Contrary to global trends, businesses restrictions remain largely unchanged at -46.8. The fact that barriers to growth haven’t worsened should support further recovery going forward. Concerns about the economy are also evident here, with marginally more Latam companies now seeing uncertainty as a constraint to their businesses.
While the immediate economic concerns are related to the pandemic and the structural challenges that exist in specific countries, there are additional threats on the horizon. Two notable threats are the need for fiscal consolidation, to reduce government deficits and manage debt, and rising interest rates. Nicolas explains: “Fiscal consolidation will be here sometime soon, probably 2022. And that will lead to pressures in certain countries. Politicians will need to balance fiscal consolidation against the risk of further inequality and social unrest. Earlier this year, we had a preview of that in Colombia.”
The hope that the two tonics of high commodity prices and low interest rates would continue to support the economies of Latin American countries and reduce the need for more extreme fiscal consolidation is coming under increased pressure. We have given warning recently on the risks of inflation globally and it is likely that interest rate rises will occur, with speculation that Brazil will raise rates by 100 basis points, the highest rise in nearly 20 years.[iii]

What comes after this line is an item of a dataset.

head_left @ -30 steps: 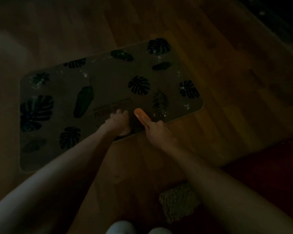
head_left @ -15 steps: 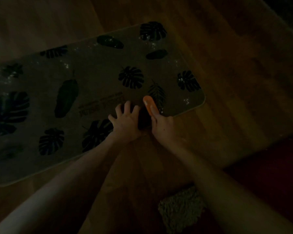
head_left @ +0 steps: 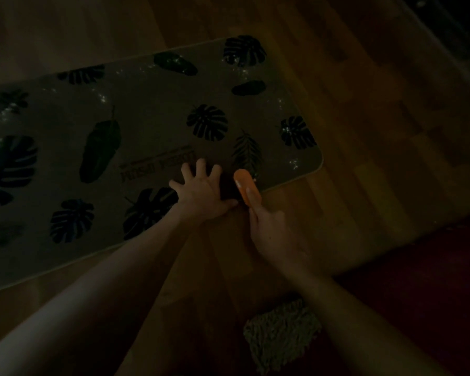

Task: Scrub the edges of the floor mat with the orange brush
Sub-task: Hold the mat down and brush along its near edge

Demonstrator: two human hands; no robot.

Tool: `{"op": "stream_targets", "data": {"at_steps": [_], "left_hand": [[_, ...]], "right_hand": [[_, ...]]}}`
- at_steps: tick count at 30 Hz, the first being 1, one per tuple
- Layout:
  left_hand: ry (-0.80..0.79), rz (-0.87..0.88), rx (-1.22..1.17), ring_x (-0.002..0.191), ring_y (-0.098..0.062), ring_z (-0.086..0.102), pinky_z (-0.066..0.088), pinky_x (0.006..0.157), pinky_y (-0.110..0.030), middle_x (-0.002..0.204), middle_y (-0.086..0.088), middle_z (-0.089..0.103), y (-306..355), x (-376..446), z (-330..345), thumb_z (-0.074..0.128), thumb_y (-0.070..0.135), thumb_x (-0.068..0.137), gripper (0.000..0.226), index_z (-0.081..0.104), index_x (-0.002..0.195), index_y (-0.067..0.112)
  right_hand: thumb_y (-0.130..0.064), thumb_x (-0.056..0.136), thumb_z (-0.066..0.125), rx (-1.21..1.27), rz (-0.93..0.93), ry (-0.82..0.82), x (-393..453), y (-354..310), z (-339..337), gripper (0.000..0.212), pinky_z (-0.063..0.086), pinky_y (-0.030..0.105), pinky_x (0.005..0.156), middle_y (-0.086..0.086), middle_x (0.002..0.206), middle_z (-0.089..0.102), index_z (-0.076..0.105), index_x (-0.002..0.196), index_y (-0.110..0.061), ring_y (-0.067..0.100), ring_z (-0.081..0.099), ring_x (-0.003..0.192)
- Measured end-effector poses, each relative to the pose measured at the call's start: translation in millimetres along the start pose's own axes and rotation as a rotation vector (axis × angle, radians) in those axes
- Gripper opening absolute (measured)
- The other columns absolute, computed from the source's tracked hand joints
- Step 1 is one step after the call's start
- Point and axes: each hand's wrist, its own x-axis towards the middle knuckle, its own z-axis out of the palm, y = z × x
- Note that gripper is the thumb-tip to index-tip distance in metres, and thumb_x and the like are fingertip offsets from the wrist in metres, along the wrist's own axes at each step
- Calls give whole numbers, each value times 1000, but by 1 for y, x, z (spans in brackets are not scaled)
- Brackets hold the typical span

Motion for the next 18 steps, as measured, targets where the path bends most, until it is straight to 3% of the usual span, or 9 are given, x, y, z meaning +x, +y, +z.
{"op": "stream_targets", "data": {"at_steps": [3,5,7,10,14,18], "left_hand": [[37,-19,34,140,-48,14,29,102,-74,153,-12,13,7,-1,-1,58,70,82,82,23,144,29],[30,-51,37,141,-48,13,29,103,-74,154,-13,11,11,1,-3,60,69,82,84,21,145,29],[3,-80,16,141,-48,12,27,103,-74,154,-13,9,14,2,-4,63,68,81,88,19,146,29],[-13,-88,-5,142,-49,9,25,104,-76,155,-14,7,16,5,-6,67,65,80,92,16,147,28],[-46,-102,-19,143,-49,4,23,105,-77,157,-12,2,16,8,-5,67,64,80,93,11,149,33],[-69,-91,-16,144,-50,2,22,105,-77,158,-13,-2,16,10,-5,64,64,83,92,7,152,42]], "right_hand": [[-36,107,33,37,2,31,23,7,1,57,34,30,55,19,89,65,8,158,-41,18,41,54],[-40,106,32,2,-1,84,42,13,3,57,34,32,56,18,90,65,9,158,-40,22,47,59],[-39,106,35,9,33,134,57,18,-3,57,39,35,61,20,99,65,14,159,-37,32,59,76],[-38,106,35,10,76,164,76,21,-17,56,38,36,65,22,103,65,16,158,-37,38,62,88],[-36,106,35,33,44,152,63,19,-10,56,41,36,63,16,91,64,15,158,-36,35,61,79],[-41,106,29,1,-10,192,18,21,19,58,44,35,53,9,68,61,-2,156,-47,24,54,54]]}}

Encouragingly, business conditions continued to power upwards during H1 2021. This was specifically supported by higher revenue and profit expectations which are up 5pp and 2pp respectively. Revenue expectations are particularly strong in Brazil, where 79% of the mid-market now expect to see increases in the next 12 months, the highest of any country monitored.
While the rise in investment intentions is less dramatic, it is still encouraging to see this tick higher. In line with global trends, Latin American businesses are prioritising investments in areas related to productivity, with 63% expecting to increase investment in technology in the next 12 months, 59% in staff skills and 56% in R&D.
Robert Hannah, leader of the international business support function at Grant Thornton International Ltd stresses the importance of productivity in helping to manage the risk of inflation. See the latest global index article to read more.
It is also encouraging to see employment intentions among mid-market companies rising 9pp to a series record high, with 62% of the mid-market expecting to increase their staff numbers in the next 12 months. These are particularly high in Brazil, where the jobs market is looking to recover from near record levels of unemployment. This reflects the stronger growth expectations, with an impressive 77% of mid-market companies looking to increase employment in the short term.[iv]
Adding confidence to the buoyant growth expectations are lower concerns about shortage of orders. The percentage of businesses identifying this as a barrier to growth has fallen 5pp to just 40% in H1 2021. This is the lowest level of any region monitored in our research and will certainly be linked to the opportunities that businesses are seeing in export markets.
This strength compensates for the weaknesses seen in both supply constraints and uncertainty, which has fallen back by 2pts each. Most of the factors that feed into supply constraints, such as staff shortage, have deteriorated by around 1-3pp in H1 2021. These collectively contribute to the threat of inflationary pressures and will need to be watched closely in future waves of research.